IMPACT
Londres, 2013 apr. J.-C.
La première fois que Matthias suivit Seth hors de Parallon dans le Londres du XXIe siècle, il faillit ne pas survivre à l’expérience. Quand il fit surface et arriva sur la berge bétonnée, il était tellement obnubilé par le fait de suivre son ami qu’il s’élança à l’aveuglette au milieu de la circulation chaotique. Il avait trop peur de le perdre de vue.
Soudain, du coin de l’œil, comme au ralenti, il aperçut une moto rugissante qui fonçait droit sur lui. Les freins crissèrent. Comme il n’avait pas l’habitude de voir des objets se déplaçant si vite, Matt ne l’esquiva pas à temps. Sous ses yeux horrifiés, le motard vola par-dessus le guidon tandis que la moto glissait sur le flanc et fauchait Matthias. L’impact le projeta sur le bitume. Dans sa chute, il suivit des yeux la trajectoire du deux-roues qui fonça droit sur son propriétaire alors qu’il tentait de s’écarter.
Hébété, Matthias se redressa. Il saignait beaucoup. Sa collision avec le sol lui avait éraflé un côté du visage, un bras, une main et une jambe. Il examina la blessure sur son bras en attendant qu’elle se referme et disparaisse. Mais elle continuait de saigner et là, Matthias comprit avec effroi qu’il était très loin de la maison et de l’immortalité.
Qu’avait-il fait ?
Son cerveau observait le ralentissement du saignement lorsque, enfin, le médecin caché en lui fit le point. Il s’examina la main et la jambe. Des coupures et des éraflures superficielles. Rien de sérieux. Le sang sur sa joue ? Une blessure mineure. Il se leva avec précaution et tituba jusqu’à la moto et l’homme enchevêtrés.
Il souleva l’engin et assista à la suite avec consternation. Il se pencha sur l’homme au T-shirt déchiré et maculé de sang, chercha son pouls. Le cœur battait faiblement et la méchante distorsion du corps indiquait une sérieuse blessure vertébrale. Du sang coulait d’une plaie à la tête sous son casque et, plus grave, une fontaine jaillissait littéralement d’une artère de sa jambe. Matthias avait déjà vu de telles blessures sur des gladiateurs. Le motard se viderait de son sang s’il n’intervenait pas. Sans se soucier des curieux qui s’agglutinaient, il déchira la jambe de pantalon et appuya avec sa main abîmée sur l’origine de la fuite. À l’aide de ses dents et de sa main valide, il arracha un bout de son propre T-shirt détrempé et tenta de faire un garrot. Il serra fort au-dessus de la béance à la jambe et poussa un soupir de soulagement quand le flux commença à s’atténuer. Ce petit succès ne servit pourtant à rien. L’homme était en train de mourir ; il le voyait à la couleur de sa peau, la position de son corps, la faiblesse de son pouls… Tout était de sa faute. Jamais il n’avait été directement responsable de la mort d’un homme et cela le rendait malade.

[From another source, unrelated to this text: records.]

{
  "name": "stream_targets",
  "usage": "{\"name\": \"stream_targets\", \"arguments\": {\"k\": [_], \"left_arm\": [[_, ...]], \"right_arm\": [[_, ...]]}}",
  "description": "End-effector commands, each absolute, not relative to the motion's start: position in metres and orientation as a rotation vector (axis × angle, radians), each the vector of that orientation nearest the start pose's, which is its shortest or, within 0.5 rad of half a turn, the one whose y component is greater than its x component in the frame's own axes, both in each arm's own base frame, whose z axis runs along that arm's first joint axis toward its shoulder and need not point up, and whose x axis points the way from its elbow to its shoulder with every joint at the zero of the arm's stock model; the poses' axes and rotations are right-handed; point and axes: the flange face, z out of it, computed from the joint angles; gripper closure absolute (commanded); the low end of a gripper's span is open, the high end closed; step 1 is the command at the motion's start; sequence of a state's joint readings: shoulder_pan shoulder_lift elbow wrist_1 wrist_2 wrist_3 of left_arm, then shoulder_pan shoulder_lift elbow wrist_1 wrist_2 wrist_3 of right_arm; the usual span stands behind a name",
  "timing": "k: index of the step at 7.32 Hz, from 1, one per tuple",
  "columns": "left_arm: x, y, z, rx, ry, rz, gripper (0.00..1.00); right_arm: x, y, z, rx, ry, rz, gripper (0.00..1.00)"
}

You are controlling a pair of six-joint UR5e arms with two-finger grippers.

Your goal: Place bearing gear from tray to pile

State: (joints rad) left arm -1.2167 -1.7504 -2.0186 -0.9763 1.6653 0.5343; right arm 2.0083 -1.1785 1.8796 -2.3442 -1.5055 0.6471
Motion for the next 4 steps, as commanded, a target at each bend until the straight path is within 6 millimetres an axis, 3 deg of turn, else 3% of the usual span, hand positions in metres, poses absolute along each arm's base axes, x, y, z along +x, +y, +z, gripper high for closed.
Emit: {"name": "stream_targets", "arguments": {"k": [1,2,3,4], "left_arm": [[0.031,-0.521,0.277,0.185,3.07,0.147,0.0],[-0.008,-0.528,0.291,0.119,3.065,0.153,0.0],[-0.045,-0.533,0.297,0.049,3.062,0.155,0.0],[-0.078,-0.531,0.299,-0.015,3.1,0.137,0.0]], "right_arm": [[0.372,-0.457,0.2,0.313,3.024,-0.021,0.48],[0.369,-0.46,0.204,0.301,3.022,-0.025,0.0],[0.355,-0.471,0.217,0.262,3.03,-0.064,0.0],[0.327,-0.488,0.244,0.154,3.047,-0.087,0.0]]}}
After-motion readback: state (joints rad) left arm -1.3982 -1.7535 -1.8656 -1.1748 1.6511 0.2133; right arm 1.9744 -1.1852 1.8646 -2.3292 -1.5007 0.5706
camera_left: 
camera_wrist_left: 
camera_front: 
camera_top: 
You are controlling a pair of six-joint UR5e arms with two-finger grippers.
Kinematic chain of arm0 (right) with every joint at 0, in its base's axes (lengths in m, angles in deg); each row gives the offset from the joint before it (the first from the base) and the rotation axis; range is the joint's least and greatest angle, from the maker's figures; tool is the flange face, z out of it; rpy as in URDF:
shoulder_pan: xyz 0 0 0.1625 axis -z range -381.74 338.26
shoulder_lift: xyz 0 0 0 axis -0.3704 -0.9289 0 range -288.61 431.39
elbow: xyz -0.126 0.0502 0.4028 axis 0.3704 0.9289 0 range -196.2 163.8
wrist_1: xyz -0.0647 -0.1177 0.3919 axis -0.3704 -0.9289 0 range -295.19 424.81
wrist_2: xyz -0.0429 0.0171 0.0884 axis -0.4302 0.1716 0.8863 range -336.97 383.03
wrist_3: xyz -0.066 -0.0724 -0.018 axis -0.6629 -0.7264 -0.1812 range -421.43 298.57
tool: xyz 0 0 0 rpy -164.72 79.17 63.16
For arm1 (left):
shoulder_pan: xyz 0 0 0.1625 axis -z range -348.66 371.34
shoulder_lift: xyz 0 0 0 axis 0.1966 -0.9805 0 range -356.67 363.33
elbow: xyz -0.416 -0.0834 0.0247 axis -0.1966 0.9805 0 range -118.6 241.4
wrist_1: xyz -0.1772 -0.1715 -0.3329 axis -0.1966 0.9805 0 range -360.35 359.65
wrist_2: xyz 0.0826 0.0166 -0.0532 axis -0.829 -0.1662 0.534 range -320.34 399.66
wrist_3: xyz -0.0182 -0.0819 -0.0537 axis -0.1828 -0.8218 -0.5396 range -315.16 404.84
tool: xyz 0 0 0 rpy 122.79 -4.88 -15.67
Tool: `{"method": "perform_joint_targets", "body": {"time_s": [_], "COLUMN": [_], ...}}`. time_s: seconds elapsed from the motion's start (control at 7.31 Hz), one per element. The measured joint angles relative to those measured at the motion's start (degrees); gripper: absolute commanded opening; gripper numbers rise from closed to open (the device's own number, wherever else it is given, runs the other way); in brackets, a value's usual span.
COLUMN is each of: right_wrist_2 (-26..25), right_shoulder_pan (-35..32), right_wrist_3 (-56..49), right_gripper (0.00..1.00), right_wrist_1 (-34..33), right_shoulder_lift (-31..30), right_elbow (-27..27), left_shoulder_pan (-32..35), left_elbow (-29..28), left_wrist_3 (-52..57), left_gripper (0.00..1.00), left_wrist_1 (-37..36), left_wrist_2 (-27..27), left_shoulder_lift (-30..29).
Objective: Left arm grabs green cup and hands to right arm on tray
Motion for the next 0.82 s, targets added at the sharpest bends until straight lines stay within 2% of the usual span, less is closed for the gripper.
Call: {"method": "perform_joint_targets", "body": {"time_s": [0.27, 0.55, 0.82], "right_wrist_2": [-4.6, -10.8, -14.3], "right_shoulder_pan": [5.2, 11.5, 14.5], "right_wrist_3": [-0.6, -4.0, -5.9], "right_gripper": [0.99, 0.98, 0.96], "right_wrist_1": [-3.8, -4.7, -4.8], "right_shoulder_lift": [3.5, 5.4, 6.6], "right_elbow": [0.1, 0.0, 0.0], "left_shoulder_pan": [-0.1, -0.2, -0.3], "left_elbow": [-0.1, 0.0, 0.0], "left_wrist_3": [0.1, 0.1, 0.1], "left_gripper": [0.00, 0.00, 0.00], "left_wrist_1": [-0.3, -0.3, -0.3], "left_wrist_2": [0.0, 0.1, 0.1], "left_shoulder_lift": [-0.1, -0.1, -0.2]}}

— Quelqu’un a appelé une ambulance ? s’écria-t-on.
Ne comprenant pas la question, il resta à genoux à côté du mourant, le protégeant des yeux indiscrets.
Soudain, le motard se mit à trembler et haleter. Son corps se contorsionna et sua. Matthias le regarda avec un vague sentiment de déjà-vu.
— Qu’est-ce qu’il lui arrive ? demanda une personne.
Matthias le savait. Il avait déjà assisté à ce phénomène dans les baraquements des gladiateurs à Londinium. Il revécut tout à coup la même impuissance, le même tourment quand la fièvre avait emporté Seth.
Au moment où le motard cessa de respirer et se figea, la culpabilité de Matt devint presque intolérable. Il toisa l’homme. Si seulement il pouvait le voir revenir à la vie, remonter le temps, retourner à Parallon où il était en sécurité et ne faisait de mal à personne. Sa veille malheureuse fut interrompue par un son aigu. Il pivota pour voir d’où il provenait. Un grand véhicule blanc surmonté d’une lumière clignotante bleue se faufilait entre les voitures roulant au pas. Les témoins impatients marmonnaient :
— Il était temps !
— C’est une honte de mettre aussi longtemps.
Matthias se tourna vers le corps et n’en crut pas ses yeux : il changeait, devenait moins substantiel. Il se frotta les paupières. Non, il ne rêvait pas. Le motard… disparaissait. Matthias comprit d’un coup. Aussitôt, il prit la fuite sans regarder derrière lui.
Le temps que l’ambulance arrive, il ne restait aucune trace de l’accidenté. Ni de Matthias. Les ambulanciers ne trouvèrent qu’un tas de cuir, des passants déroutés et une moto détruite.